Copy every line of the data in which the word "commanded" occurs.

Dataset extract: Begin

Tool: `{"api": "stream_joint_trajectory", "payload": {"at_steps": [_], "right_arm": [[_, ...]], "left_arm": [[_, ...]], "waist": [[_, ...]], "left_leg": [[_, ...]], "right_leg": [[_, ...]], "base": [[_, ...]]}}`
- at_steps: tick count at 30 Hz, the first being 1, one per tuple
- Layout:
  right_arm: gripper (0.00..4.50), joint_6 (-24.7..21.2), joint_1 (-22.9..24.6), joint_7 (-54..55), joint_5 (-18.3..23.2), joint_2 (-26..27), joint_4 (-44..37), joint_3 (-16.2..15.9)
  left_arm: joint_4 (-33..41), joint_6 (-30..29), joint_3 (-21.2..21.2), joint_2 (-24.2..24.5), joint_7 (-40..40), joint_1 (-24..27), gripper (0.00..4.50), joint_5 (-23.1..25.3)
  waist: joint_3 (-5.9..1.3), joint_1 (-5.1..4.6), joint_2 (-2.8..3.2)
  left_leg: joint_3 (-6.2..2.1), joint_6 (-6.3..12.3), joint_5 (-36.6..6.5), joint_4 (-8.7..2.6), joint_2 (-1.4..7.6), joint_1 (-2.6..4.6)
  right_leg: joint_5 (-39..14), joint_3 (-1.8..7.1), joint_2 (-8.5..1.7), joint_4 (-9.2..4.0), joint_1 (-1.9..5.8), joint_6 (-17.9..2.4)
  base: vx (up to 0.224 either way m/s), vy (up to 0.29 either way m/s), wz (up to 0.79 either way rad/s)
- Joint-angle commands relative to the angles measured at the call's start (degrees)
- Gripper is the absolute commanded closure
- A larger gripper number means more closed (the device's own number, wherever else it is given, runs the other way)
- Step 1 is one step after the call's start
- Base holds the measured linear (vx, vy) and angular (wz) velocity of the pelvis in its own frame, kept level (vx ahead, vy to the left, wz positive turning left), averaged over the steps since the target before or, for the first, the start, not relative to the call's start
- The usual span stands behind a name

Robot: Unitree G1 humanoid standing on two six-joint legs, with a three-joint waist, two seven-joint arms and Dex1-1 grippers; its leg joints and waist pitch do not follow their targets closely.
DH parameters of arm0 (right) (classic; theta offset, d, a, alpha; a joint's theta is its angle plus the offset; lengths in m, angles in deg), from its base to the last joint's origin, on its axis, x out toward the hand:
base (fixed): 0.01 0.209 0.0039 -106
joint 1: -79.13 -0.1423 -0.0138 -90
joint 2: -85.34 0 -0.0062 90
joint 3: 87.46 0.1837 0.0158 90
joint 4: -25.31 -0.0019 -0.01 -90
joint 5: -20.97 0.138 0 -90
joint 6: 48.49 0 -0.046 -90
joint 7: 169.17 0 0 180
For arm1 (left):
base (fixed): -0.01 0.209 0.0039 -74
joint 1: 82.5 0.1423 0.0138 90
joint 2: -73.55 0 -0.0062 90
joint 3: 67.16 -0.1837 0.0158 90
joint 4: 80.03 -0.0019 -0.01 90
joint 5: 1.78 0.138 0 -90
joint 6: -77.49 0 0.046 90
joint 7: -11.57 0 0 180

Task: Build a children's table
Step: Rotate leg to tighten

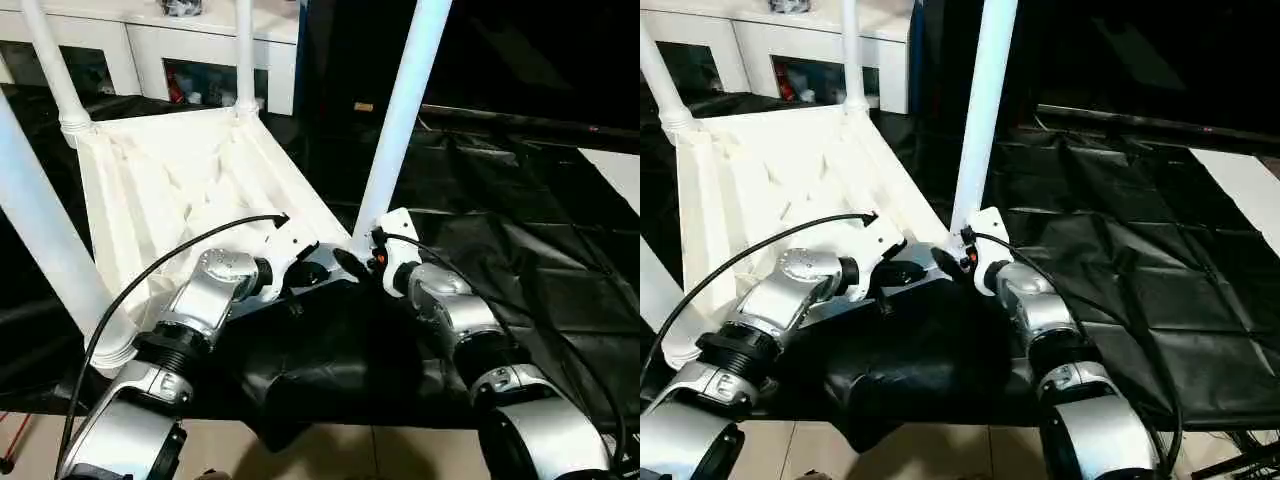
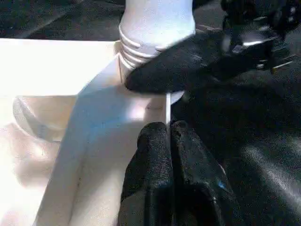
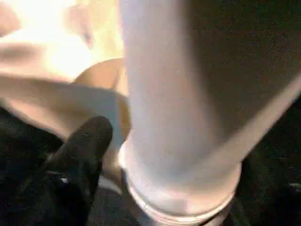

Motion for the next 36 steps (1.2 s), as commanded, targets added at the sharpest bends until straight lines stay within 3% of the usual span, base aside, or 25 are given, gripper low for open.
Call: {"api": "stream_joint_trajectory", "payload": {"at_steps": [1, 3, 7, 8, 10, 12, 14, 17, 21, 28, 35, 36], "right_arm": [[0.58, 0.77, 1.17, -6.53, -1.12, -0.31, -0.65, -3.92], [0.58, 0.75, 1.16, -7.10, -1.06, -0.83, -0.68, -3.63], [0.58, 0.93, 1.31, -9.83, -0.43, -2.82, -1.77, -2.64], [0.55, 1.02, 1.52, -11.38, 0.06, -3.92, -2.76, -2.23], [0.55, 0.90, 1.92, -13.82, 1.15, -5.35, -4.03, -1.87], [0.55, 1.08, 2.28, -14.89, 1.55, -6.21, -4.80, -1.83], [0.55, 0.97, 2.32, -15.37, 1.70, -6.40, -4.94, -1.71], [0.55, 1.05, 2.38, -15.44, 1.75, -6.43, -5.03, -1.36], [0.55, 0.76, 2.73, -15.68, 1.85, -6.42, -5.60, -1.16], [0.55, 0.66, 2.80, -16.19, 2.09, -6.51, -5.69, -1.34], [0.55, 0.39, 3.11, -16.51, 1.77, -6.77, -6.31, -1.73], [0.55, 0.38, 3.16, -16.55, 1.73, -6.80, -6.38, -1.76]], "left_arm": [[1.45, 1.90, -3.36, -0.41, 4.16, 0.88, 4.50, -0.87], [1.56, 2.30, -3.40, -0.01, 4.56, 0.94, 4.50, -0.76], [0.97, 1.77, -3.16, 1.04, 4.15, 0.26, 4.50, 0.14], [0.13, 1.12, -2.15, 0.99, 3.79, -0.50, 4.23, -0.33], [-0.76, 0.59, -1.49, 1.11, 3.66, -1.36, 4.23, -0.45], [-1.74, 0.34, -1.40, 1.27, 2.65, -1.99, 3.87, 0.17], [-2.43, 0.56, -1.58, 1.44, 1.94, -2.30, 3.80, 0.89], [-2.81, -1.21, -2.21, 1.98, 1.83, -2.49, 3.80, 1.69], [-3.13, -1.35, -2.10, 2.75, 1.41, -2.63, 3.80, 1.91], [-2.25, -2.99, -2.42, 4.59, 3.33, -1.92, 3.80, 1.88], [1.06, -4.73, -2.83, 6.23, 5.31, 0.31, 4.18, 0.75], [1.46, -5.10, -2.79, 6.33, 5.50, 0.54, 4.41, 0.51]], "waist": [[-3.42, 0.30, 1.10], [-3.64, 0.31, 1.13], [-3.74, 0.45, 1.13], [-3.62, 0.48, 1.15], [-3.55, 0.75, 1.20], [-3.46, 0.77, 1.31], [-3.46, 0.73, 1.47], [-3.45, 0.58, 1.23], [-3.41, 0.60, 1.52], [-3.40, 0.30, 1.28], [-3.35, -0.08, 1.21], [-3.34, -0.17, 1.24]], "left_leg": [[0.24, -0.79, -21.52, -4.10, 0.32, 0.49], [0.46, -0.23, -18.53, -3.95, 0.30, 0.34], [0.67, 0.36, -15.75, -3.73, 0.29, 0.32], [0.70, 0.34, -15.91, -3.78, 0.27, 0.37], [0.81, 0.46, -17.19, -3.69, 0.28, 0.77], [0.76, 0.36, -17.77, -3.81, 0.23, 0.55], [0.63, 0.17, -18.22, -3.84, 0.25, 0.52], [0.57, 0.05, -17.95, -3.83, 0.23, 0.32], [0.56, -0.03, -18.23, -3.82, 0.26, 0.51], [0.44, -0.08, -18.69, -3.88, 0.24, 0.34], [0.41, 0.04, -18.61, -3.86, 0.30, 0.28], [0.43, 0.10, -18.59, -3.88, 0.28, 0.26]], "right_leg": [[-19.48, 1.85, -2.18, -4.90, 2.13, -9.24], [-14.09, 1.99, -2.00, -4.16, 2.49, -11.03], [-9.92, 2.01, -1.94, -3.63, 2.80, -12.51], [-10.14, 1.98, -1.94, -3.71, 2.80, -12.68], [-11.78, 2.00, -1.87, -4.00, 2.60, -12.48], [-13.23, 2.00, -1.90, -4.13, 2.72, -12.08], [-14.31, 1.98, -1.99, -4.14, 2.72, -11.77], [-15.47, 1.94, -2.10, -4.24, 2.82, -11.42], [-16.03, 1.94, -2.07, -4.32, 2.63, -11.57], [-17.27, 1.85, -2.09, -4.39, 2.69, -11.11], [-17.48, 1.85, -2.10, -4.38, 2.67, -11.43], [-17.40, 1.86, -2.06, -4.37, 2.64, -11.37]], "base": [[0.000, 0.000, 0.00], [0.000, 0.000, 0.00], [0.000, 0.000, 0.00], [0.000, 0.000, 0.00], [0.000, 0.000, 0.00], [0.000, 0.000, 0.00], [0.000, 0.000, 0.00], [0.000, 0.000, 0.00], [0.000, 0.000, 0.00], [0.000, 0.000, 0.00], [0.000, 0.000, 0.00], [0.000, 0.000, 0.00]]}}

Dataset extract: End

_Task solution_
- Gripper is the absolute commanded closure
Motion for the next 36 steps (1.2 s), as commanded, targets added at the sharpest bends until straight lines stay within 3% of the usual span, base aside, or 25 are given, gripper low for open.

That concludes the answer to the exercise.